- [Exercise directions]: Pull out every line from the listing that has the word "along".

- [The data]:
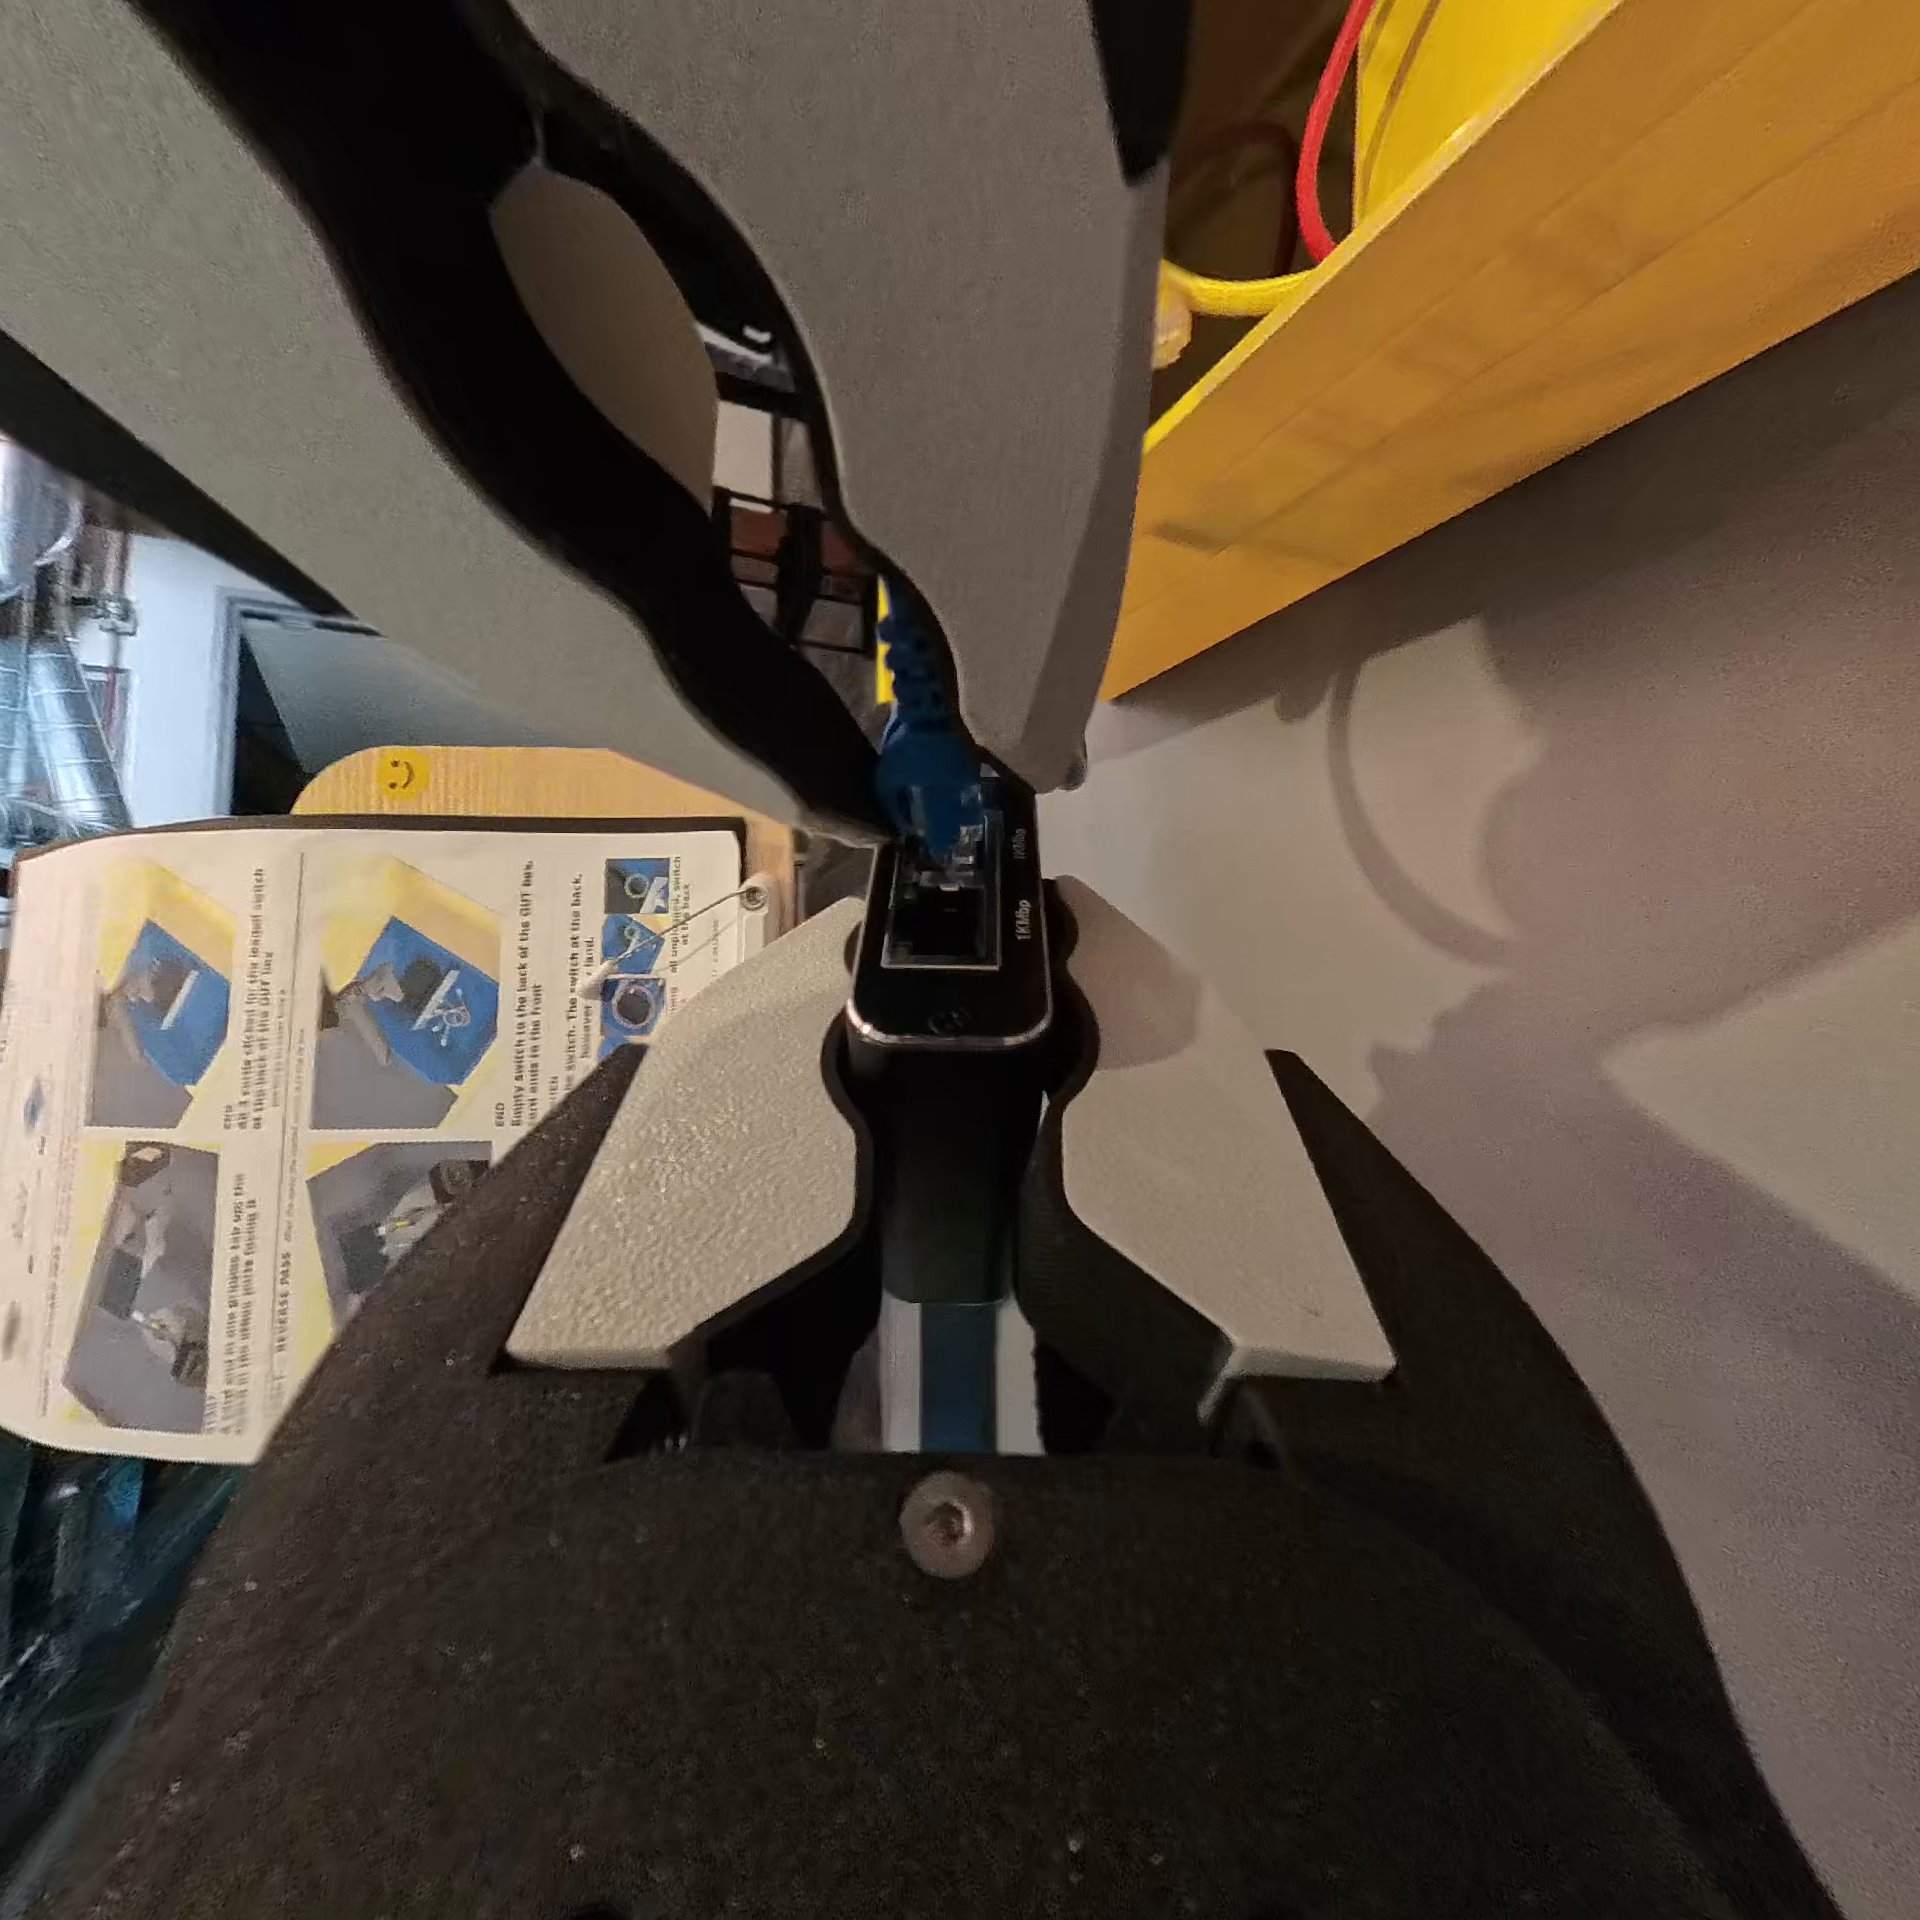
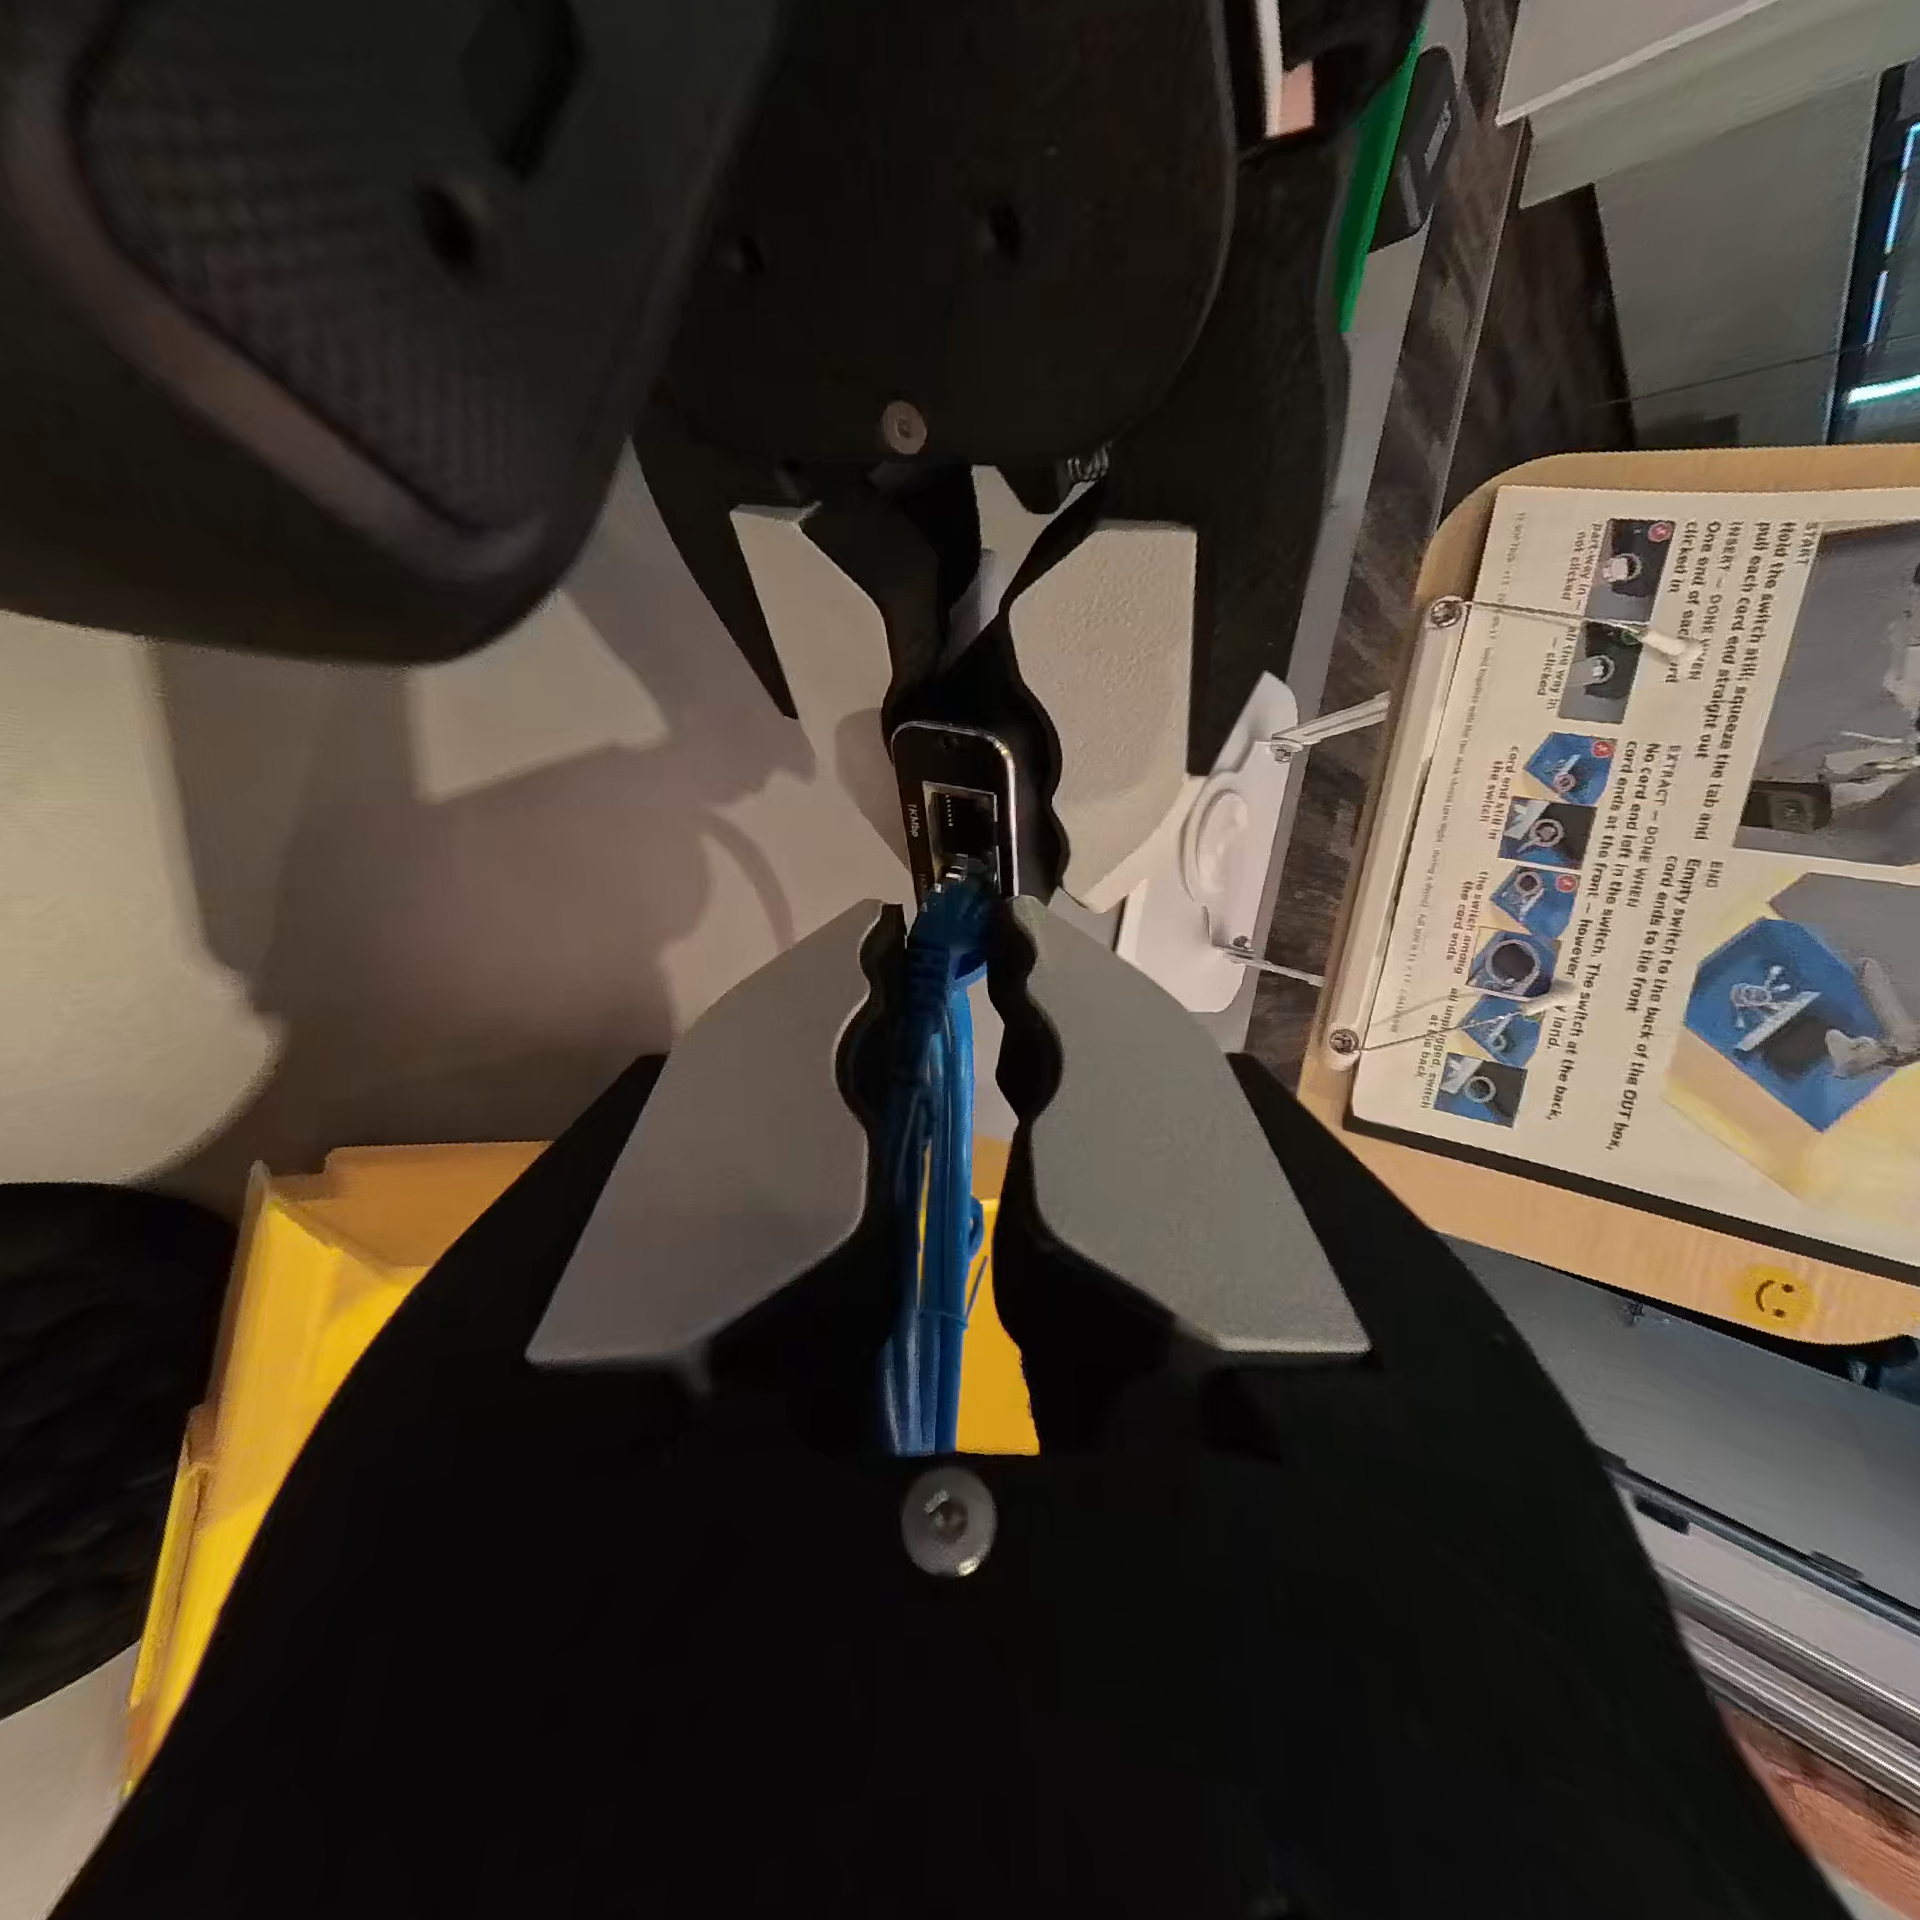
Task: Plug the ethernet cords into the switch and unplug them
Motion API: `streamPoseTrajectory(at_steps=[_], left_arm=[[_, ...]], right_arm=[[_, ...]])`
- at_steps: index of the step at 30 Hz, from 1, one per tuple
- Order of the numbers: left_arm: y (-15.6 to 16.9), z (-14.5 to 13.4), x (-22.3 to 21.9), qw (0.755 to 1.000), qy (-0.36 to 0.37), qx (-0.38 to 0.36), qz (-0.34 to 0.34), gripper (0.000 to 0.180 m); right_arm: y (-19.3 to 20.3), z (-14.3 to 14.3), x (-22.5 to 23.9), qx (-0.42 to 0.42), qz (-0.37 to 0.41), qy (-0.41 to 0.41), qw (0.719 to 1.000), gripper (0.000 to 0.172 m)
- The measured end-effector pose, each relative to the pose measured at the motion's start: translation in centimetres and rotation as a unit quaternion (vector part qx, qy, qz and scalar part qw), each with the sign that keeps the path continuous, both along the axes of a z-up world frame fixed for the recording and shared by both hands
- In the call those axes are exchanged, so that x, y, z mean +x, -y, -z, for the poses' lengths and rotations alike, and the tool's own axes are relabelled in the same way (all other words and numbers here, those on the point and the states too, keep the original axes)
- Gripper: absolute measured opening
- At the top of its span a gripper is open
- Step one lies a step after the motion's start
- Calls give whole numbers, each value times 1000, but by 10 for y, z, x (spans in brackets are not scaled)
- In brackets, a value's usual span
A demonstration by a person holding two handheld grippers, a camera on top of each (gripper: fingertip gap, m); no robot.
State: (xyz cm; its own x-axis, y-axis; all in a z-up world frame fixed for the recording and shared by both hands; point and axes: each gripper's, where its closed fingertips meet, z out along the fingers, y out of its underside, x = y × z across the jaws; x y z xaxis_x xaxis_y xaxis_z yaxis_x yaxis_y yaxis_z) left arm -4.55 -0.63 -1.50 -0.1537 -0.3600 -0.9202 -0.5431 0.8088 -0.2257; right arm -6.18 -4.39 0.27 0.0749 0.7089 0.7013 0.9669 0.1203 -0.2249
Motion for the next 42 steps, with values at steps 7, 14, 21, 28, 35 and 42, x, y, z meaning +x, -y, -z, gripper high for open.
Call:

- [Task result]:
- The measured end-effector pose, each relative to the pose measured at the motion's start: translation in centimetres and rotation as a unit quaternion (vector part qx, qy, qz and scalar part qw), each with the sign that keeps the path continuous, both along the axes of a z-up world frame fixed for the recording and shared by both hands
State: (xyz cm; its own x-axis, y-axis; all in a z-up world frame fixed for the recording and shared by both hands; point and axes: each gripper's, where its closed fingertips meet, z out along the fingers, y out of its underside, x = y × z across the jaws; x y z xaxis_x xaxis_y xaxis_z yaxis_x yaxis_y yaxis_z) left arm -4.55 -0.63 -1.50 -0.1537 -0.3600 -0.9202 -0.5431 0.8088 -0.2257; right arm -6.18 -4.39 0.27 0.0749 0.7089 0.7013 0.9669 0.1203 -0.2249

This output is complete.